◆ Task description
Give back the listing in full and exactly, leaving out the images.
* * *
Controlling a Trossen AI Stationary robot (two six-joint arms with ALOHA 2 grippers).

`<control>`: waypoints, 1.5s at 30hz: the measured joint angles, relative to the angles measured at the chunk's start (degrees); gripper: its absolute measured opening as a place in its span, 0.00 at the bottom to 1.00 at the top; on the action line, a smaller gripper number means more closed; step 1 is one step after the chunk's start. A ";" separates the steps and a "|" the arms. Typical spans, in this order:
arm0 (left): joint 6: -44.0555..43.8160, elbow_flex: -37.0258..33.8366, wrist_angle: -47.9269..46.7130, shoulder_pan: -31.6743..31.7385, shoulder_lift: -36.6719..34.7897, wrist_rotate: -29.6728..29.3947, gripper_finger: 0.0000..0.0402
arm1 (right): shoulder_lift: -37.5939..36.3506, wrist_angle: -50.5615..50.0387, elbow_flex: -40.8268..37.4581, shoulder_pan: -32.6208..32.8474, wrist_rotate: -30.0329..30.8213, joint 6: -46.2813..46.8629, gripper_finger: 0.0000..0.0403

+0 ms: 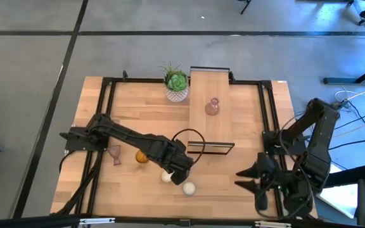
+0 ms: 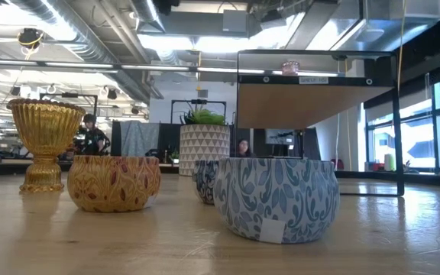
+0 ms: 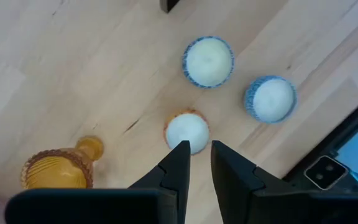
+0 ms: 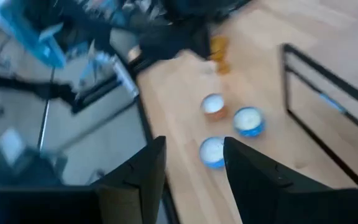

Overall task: Pick & Place candle stick holders
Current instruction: Put the orange patterned scented candle on the shelf

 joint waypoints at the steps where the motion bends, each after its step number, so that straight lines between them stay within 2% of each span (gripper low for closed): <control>1: 0.57 0.00 0.54 0.44 0.00 0.26 0.15 | -1.24 -0.04 -2.70 0.41 1.55 3.42 0.41; 5: 2.63 0.00 4.16 2.86 0.00 1.31 0.15 | -5.93 -0.09 -10.48 1.24 6.25 14.66 0.41; 12: 12.69 0.00 22.94 7.41 0.00 8.32 0.15 | -8.81 0.29 -11.82 1.00 7.66 13.11 0.41; 15: 14.29 0.00 21.72 9.35 0.00 8.87 0.15 | -9.05 0.19 -11.81 1.00 7.77 12.22 0.41; 19: 14.53 0.00 13.01 10.28 0.00 11.06 0.15 | -9.05 -0.15 -11.82 1.00 7.55 11.91 0.41; 21: 14.55 -0.17 7.54 10.12 0.11 9.63 0.15 | -9.03 -0.62 -11.81 1.00 7.55 11.91 0.41; 24: 13.71 -2.12 4.91 9.68 0.52 8.20 0.15 | -9.03 -1.21 -11.79 1.00 7.53 11.93 0.41; 35: 6.37 -16.79 17.23 4.76 0.57 6.63 0.15 | -8.99 -2.24 -11.79 0.74 7.33 12.12 0.41; 41: 3.11 -20.10 22.96 4.06 0.57 6.80 0.15 | -8.99 -2.26 -11.79 0.25 7.35 12.10 0.41; 45: 2.55 -20.13 23.19 3.87 0.57 2.33 0.15 | -8.97 -2.26 -11.79 -0.40 7.16 12.03 0.41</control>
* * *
◆ Reply to the task
Controlling a Trossen AI Stationary robot (two six-joint arms with ALOHA 2 grippers).

`<control>`: waypoints, 1.5s at 30hz: the measured joint angles, relative to the angles measured at the chunk's start (degrees); gripper: its absolute measured opening as a place in its span, 0.00 at the bottom to 1.00 at the top; on the action line, a smaller gripper number means more closed; step 1 is one step after the chunk's start. A ";" separates the steps and a "|" the arms. Typical spans, in this order:
arm0 (left): joint 6: -44.0555..43.8160, elbow_flex: -37.0258..33.8366, wrist_angle: -47.9269..46.7130, shoulder_pan: -31.6743..31.7385, shoulder_lift: -36.6719..34.7897, wrist_rotate: -29.6728..29.3947, gripper_finger: 0.0000..0.0402
arm1 (right): shoulder_lift: -37.5939..36.3506, wrist_angle: -50.5615..50.0387, elbow_flex: -40.8268..37.4581, shoulder_pan: -32.6208..32.8474, wrist_rotate: -30.0329..30.8213, joint 6: -46.2813..46.8629, gripper_finger: 0.0000..0.0403

+0 ms: 
+0 ms: 
+0 ms: 
+0 ms: 

Overall task: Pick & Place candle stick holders
Current instruction: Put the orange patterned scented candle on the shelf

 joint waypoints at the steps where the motion bends, each after its step number, so that straight lines between them stay within 2% of each span (gripper low for closed): <control>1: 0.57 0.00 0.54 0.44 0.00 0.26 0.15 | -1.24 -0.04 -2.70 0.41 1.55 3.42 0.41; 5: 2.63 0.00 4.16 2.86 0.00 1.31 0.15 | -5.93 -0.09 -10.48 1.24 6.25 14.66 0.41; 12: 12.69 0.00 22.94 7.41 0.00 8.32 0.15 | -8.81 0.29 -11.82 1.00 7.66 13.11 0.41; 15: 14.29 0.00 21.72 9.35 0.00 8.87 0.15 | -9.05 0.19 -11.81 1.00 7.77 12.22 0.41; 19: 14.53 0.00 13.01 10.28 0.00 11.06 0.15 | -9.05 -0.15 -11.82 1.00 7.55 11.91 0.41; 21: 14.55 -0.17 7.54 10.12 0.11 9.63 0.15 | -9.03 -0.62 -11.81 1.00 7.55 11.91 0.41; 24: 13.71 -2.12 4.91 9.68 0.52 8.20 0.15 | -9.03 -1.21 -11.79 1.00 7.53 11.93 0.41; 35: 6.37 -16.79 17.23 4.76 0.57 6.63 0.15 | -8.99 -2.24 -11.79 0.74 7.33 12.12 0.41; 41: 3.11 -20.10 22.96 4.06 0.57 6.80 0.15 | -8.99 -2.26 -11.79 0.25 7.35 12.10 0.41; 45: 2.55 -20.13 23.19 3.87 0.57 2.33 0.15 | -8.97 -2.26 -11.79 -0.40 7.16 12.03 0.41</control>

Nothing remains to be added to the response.